会話がとっちらかる瞬間

 

 地元のケーブルテレビの番組で好きな番組があった。町内会の祭り、ショッピングセンターのバーゲン、地域スポーツ大会、音楽祭などきわめてローカルなイベ ントにおいて、一般の老若男女にどしどしインタビューするという15分番組。インタビューされた人は、最後に決めポーズをとらされて、はい次の人へとな る。

 見ていて思ったのは、人は大きく分けて二種類あるなぁということ。すなわち、いきなりインタビューのマイクを向けられて、とっちらかる人と冷静に対応する人だ。
質問の内容は、今日は何を楽しみにきたか、あるいは何を買い物にきたか、スポーツや音楽はやってて楽しいか、などという他愛のないものだが、それでもいち おうは自分の言葉で対応しないといけない。インタビュアー、カメラマン、音声、ディレクターからおそらくはなる4、5人のグループにいきなり取り囲まれる わけである。それに周囲の人の目もくる。これは非常事態と言えなくもない。だからとっちらかるのは、この非常事態に困惑して何をしやべっていいか分からな いということが原因であることが多い。でも、他の理由でとっちらかる人もいる。それはサービス精神あるいは自己顕示欲が旺盛なゆえに、せっかくインタ ビューされたんだから、なにか気のきいたことやおもしろいことを言おうとしつつ、うまく表現できず空回りする、というタイプである。僕も多分このタイプな ので空回る気持ちはよく分かる。
 一方、冷静に対応する人、これも幾種類かある。
①きわめて事務的な受け答えをする人。概して表情がなく無難な内容で面白みがない
②マイペースを保ちつつしゃべる人。その人の世界をはっきり持ってるがあまり関わりたくないタイプの世界の場合もあり。がんこオヤジタイプといいますか。
③表情おだやかに、にこやかに話す人。無難なのは①と同じだが、見ていて好感が持てる。人ができてるな~と思う。
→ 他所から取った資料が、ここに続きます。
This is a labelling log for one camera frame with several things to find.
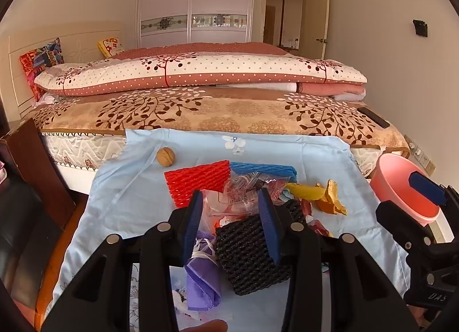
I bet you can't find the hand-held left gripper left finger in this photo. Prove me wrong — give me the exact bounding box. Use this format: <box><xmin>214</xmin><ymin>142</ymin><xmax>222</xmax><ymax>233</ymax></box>
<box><xmin>41</xmin><ymin>190</ymin><xmax>204</xmax><ymax>332</ymax></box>

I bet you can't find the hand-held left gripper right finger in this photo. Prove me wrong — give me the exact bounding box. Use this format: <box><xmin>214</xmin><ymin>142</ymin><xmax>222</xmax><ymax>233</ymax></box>
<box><xmin>257</xmin><ymin>188</ymin><xmax>419</xmax><ymax>332</ymax></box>

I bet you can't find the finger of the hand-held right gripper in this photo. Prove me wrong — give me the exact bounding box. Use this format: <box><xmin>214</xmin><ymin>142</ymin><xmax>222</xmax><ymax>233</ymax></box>
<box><xmin>409</xmin><ymin>171</ymin><xmax>449</xmax><ymax>207</ymax></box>
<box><xmin>375</xmin><ymin>200</ymin><xmax>444</xmax><ymax>252</ymax></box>

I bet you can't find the pink plastic bucket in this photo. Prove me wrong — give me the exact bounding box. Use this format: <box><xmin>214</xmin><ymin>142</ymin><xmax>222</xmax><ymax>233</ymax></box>
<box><xmin>369</xmin><ymin>153</ymin><xmax>441</xmax><ymax>226</ymax></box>

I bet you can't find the black foam fruit net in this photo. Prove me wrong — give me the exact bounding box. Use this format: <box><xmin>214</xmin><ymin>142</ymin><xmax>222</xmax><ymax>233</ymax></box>
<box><xmin>215</xmin><ymin>199</ymin><xmax>309</xmax><ymax>296</ymax></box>

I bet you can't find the red foam fruit net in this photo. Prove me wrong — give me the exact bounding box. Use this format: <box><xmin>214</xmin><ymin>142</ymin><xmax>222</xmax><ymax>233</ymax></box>
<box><xmin>164</xmin><ymin>160</ymin><xmax>231</xmax><ymax>208</ymax></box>

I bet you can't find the clear plastic wrapper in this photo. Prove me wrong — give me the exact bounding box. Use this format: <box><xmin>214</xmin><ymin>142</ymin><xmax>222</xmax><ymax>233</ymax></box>
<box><xmin>201</xmin><ymin>171</ymin><xmax>289</xmax><ymax>232</ymax></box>

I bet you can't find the yellow foam fruit net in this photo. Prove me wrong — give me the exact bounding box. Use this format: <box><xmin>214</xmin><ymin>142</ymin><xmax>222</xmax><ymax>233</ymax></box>
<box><xmin>285</xmin><ymin>182</ymin><xmax>325</xmax><ymax>202</ymax></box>

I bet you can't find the purple face mask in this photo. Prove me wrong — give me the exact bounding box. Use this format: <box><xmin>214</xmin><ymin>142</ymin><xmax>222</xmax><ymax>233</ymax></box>
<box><xmin>184</xmin><ymin>230</ymin><xmax>223</xmax><ymax>311</ymax></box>

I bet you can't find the blue foam fruit net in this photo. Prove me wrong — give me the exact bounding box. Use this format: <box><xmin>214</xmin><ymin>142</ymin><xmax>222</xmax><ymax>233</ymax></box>
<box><xmin>229</xmin><ymin>162</ymin><xmax>298</xmax><ymax>184</ymax></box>

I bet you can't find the person's left hand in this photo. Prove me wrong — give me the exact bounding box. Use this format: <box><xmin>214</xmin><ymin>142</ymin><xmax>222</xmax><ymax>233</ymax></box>
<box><xmin>178</xmin><ymin>319</ymin><xmax>229</xmax><ymax>332</ymax></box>

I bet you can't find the red candy wrapper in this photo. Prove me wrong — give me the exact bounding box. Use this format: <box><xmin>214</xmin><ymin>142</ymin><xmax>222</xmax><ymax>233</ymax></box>
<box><xmin>301</xmin><ymin>199</ymin><xmax>335</xmax><ymax>239</ymax></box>

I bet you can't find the light blue floral cloth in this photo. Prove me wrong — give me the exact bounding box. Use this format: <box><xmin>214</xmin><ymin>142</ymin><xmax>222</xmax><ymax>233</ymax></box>
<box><xmin>53</xmin><ymin>128</ymin><xmax>411</xmax><ymax>332</ymax></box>

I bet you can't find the orange peel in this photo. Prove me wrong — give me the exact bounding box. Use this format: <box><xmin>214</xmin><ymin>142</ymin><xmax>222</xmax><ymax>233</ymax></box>
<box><xmin>316</xmin><ymin>179</ymin><xmax>348</xmax><ymax>216</ymax></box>

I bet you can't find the walnut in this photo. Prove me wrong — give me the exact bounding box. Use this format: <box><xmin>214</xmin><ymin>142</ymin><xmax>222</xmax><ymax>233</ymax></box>
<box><xmin>157</xmin><ymin>147</ymin><xmax>176</xmax><ymax>167</ymax></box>

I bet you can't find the black smartphone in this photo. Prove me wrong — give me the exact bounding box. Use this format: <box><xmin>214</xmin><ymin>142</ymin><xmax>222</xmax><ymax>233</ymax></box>
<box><xmin>359</xmin><ymin>106</ymin><xmax>391</xmax><ymax>129</ymax></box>

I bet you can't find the beige leaf print blanket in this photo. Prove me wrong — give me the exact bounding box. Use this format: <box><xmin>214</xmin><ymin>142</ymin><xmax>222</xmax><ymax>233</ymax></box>
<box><xmin>30</xmin><ymin>86</ymin><xmax>409</xmax><ymax>150</ymax></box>

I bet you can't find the pink folded blanket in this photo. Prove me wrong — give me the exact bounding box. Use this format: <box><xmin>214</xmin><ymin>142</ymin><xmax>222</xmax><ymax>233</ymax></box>
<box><xmin>297</xmin><ymin>81</ymin><xmax>366</xmax><ymax>104</ymax></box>

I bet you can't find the folded tree print quilt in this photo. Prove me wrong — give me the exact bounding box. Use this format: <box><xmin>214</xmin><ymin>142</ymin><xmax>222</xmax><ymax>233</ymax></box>
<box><xmin>34</xmin><ymin>42</ymin><xmax>368</xmax><ymax>97</ymax></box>

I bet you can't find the dark brown wooden chair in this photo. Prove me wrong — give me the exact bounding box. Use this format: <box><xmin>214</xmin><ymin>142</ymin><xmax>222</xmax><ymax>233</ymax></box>
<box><xmin>0</xmin><ymin>117</ymin><xmax>77</xmax><ymax>232</ymax></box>

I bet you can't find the black leather seat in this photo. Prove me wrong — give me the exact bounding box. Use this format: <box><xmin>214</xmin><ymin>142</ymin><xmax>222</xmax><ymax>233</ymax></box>
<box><xmin>0</xmin><ymin>181</ymin><xmax>63</xmax><ymax>313</ymax></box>

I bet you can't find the yellow floral pillow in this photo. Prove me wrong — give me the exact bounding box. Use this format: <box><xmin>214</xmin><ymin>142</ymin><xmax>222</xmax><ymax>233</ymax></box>
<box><xmin>97</xmin><ymin>37</ymin><xmax>125</xmax><ymax>59</ymax></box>

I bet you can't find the beige room door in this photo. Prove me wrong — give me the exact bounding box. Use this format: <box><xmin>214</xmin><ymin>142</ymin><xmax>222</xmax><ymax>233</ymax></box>
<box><xmin>306</xmin><ymin>0</ymin><xmax>330</xmax><ymax>60</ymax></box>

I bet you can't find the beige bed headboard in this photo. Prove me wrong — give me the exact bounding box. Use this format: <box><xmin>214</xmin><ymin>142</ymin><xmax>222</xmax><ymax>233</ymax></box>
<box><xmin>8</xmin><ymin>21</ymin><xmax>124</xmax><ymax>121</ymax></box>

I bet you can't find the colourful patchwork pillow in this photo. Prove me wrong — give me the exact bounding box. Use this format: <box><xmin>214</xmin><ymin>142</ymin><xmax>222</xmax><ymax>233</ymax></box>
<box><xmin>19</xmin><ymin>37</ymin><xmax>65</xmax><ymax>102</ymax></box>

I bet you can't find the black wall bracket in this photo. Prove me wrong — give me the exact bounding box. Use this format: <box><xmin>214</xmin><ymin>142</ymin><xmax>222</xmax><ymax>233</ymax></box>
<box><xmin>412</xmin><ymin>19</ymin><xmax>429</xmax><ymax>38</ymax></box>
 そして、問題は、ある夏祭り会場の回におこった。盆踊りに興じ、しばし休憩していた30代くらいの主婦がインタビューを受けた。
インタビュアー「盆踊りはお好きなんですか?」
30代女    「いえ、見よう見まねでなんとか」(満面笑みで好感がもてる)
インタビュアー「お祭りでは何か食べましたか?」
30代女    「はい、さっき焼きそばを」
あきらかに出だしは上記③の対応の人だなと思って見てると、ここから会話は急に暗転する。
インタビュアー「焼きそばは、おいしかったですか?」
30代女    「えっ!・・・・・・・」
何の変哲もないやきそばの美味しさの程度を問う質問に対し、30代女はあきらかに動揺を見せ、それまでにこやかだったのが一変、油汗がにじんだような不愉快そうな表情になった。かなり危険なとっちらかりムードにインタビュアーもたじろぎつつなんとか次の質問を搾り出す。
インタビュアー 「き、今日は他には何を楽しまれますか?」
30代女    「・・・・・・」
インタビュアーは、「で、ではお祭り楽しんでください」と後ずさりしていった。

 なにが起こったのか。やきそばがとんでもなくまずかったのか。
それにしてもその位のことで、そこまで不愉快になるものだろうか。
僕は考察の末、30代女は急に会話エネルギー切れをおこしたのだと結論づけた。なんとか無難に応答してはいたが、元々この女性にしてみれば二問無難に答え るのが限界だったのだ。だからやきそばの美味しさを問う三問目には心の脱水症状をおこし、もはや制御不能になったのだ。人によって会話エネルギーの容量は 違う。ゆえに会話がとっちらかる瞬間はいつくるか分からないのだ。

 この番組はこういうやりとりの妙に触れることができたり、ユニークなキャラが登場したり、思いがけぬ美人が登場したりして、民放のどの番組よりおもしろかったのだが、地元ケーブルテレビ自体が大手ケーブルテレビ会社に吸収されてなくなってしまった。なんとも残念だ。